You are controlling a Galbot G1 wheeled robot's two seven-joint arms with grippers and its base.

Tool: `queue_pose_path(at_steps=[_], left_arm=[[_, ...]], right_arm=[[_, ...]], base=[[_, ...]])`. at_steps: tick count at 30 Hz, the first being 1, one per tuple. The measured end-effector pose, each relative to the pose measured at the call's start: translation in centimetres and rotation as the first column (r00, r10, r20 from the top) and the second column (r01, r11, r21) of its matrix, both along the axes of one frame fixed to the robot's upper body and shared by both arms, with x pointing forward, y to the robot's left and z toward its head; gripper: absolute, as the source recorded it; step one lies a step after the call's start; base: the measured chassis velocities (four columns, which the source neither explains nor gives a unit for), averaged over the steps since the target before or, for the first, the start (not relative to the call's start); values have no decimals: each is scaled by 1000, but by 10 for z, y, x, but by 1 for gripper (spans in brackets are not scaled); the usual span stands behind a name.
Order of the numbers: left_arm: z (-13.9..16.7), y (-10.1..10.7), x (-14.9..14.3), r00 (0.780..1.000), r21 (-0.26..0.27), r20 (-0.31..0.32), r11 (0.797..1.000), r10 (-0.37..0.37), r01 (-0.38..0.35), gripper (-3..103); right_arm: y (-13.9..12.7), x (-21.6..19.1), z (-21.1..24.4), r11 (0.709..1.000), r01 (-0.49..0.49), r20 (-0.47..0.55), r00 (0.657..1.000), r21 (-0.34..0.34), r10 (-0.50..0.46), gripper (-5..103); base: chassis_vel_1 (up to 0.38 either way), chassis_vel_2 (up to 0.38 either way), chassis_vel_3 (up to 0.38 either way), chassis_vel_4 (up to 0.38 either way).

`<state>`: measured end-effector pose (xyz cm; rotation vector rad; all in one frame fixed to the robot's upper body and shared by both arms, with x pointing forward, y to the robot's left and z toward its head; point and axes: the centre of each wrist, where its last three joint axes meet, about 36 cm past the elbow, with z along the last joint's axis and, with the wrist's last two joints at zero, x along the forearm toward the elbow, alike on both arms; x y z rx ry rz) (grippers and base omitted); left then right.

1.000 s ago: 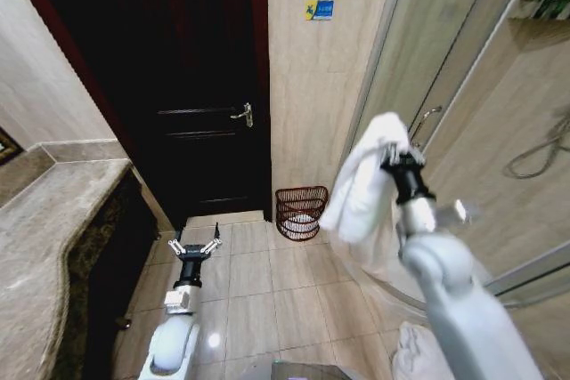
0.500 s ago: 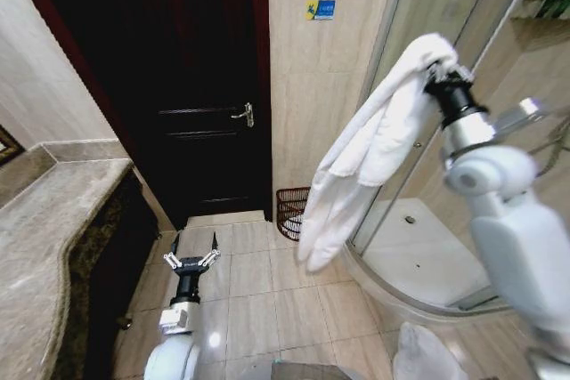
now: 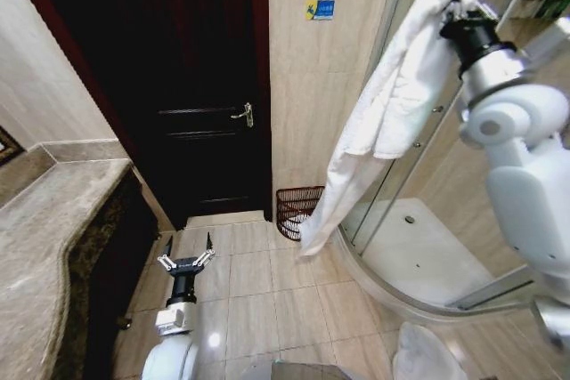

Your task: Discard the used towel into the hamper.

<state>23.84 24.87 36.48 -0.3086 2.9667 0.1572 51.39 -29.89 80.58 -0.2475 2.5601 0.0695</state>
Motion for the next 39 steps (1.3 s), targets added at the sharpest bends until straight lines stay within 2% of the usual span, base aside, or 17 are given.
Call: queue_pose_path(at_steps=[6,10,13,24,39], left_arm=[[-5,-1,-4,1000,-9,-17,1000,8,-8,100],[-7,0,-9,999,-6,-31,1000,7,-7,100],[-7,3,-12,999,6,-35,1000,8,-8,100],[-3,1,-12,1000,12,-18,1000,1,0,100],[0,0,-13,1000,16,-19,1000,-5,6,100]], right_arm=[[8,3,3,1000,-7,-8,1000,1,7,7],[2,0,4,1000,-5,-8,1000,-5,5,7],[-4,-6,0,999,-13,-15,1000,-34,13,7],[-5,-17,-2,999,-23,-19,1000,-49,22,7],[4,-21,-5,998,-39,-18,999,-44,38,7]], base=[[0,0,0,0],[0,0,0,0],[0,0,0,0],[-21,29,17,-17],[-137,138,135,-139]])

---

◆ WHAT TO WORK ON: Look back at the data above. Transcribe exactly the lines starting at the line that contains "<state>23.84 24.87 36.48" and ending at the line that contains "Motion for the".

◆ WRITTEN REPLY:
<state>23.84 24.87 36.48 -0.3086 2.9667 0.1572 51.39 -29.89 80.58 -0.2475 2.5601 0.0695</state>
Motion for the next 39 steps (1.3 s), targets added at the sharpest bends until straight lines stay within 2% of the usual span, base aside, or 17 are given.

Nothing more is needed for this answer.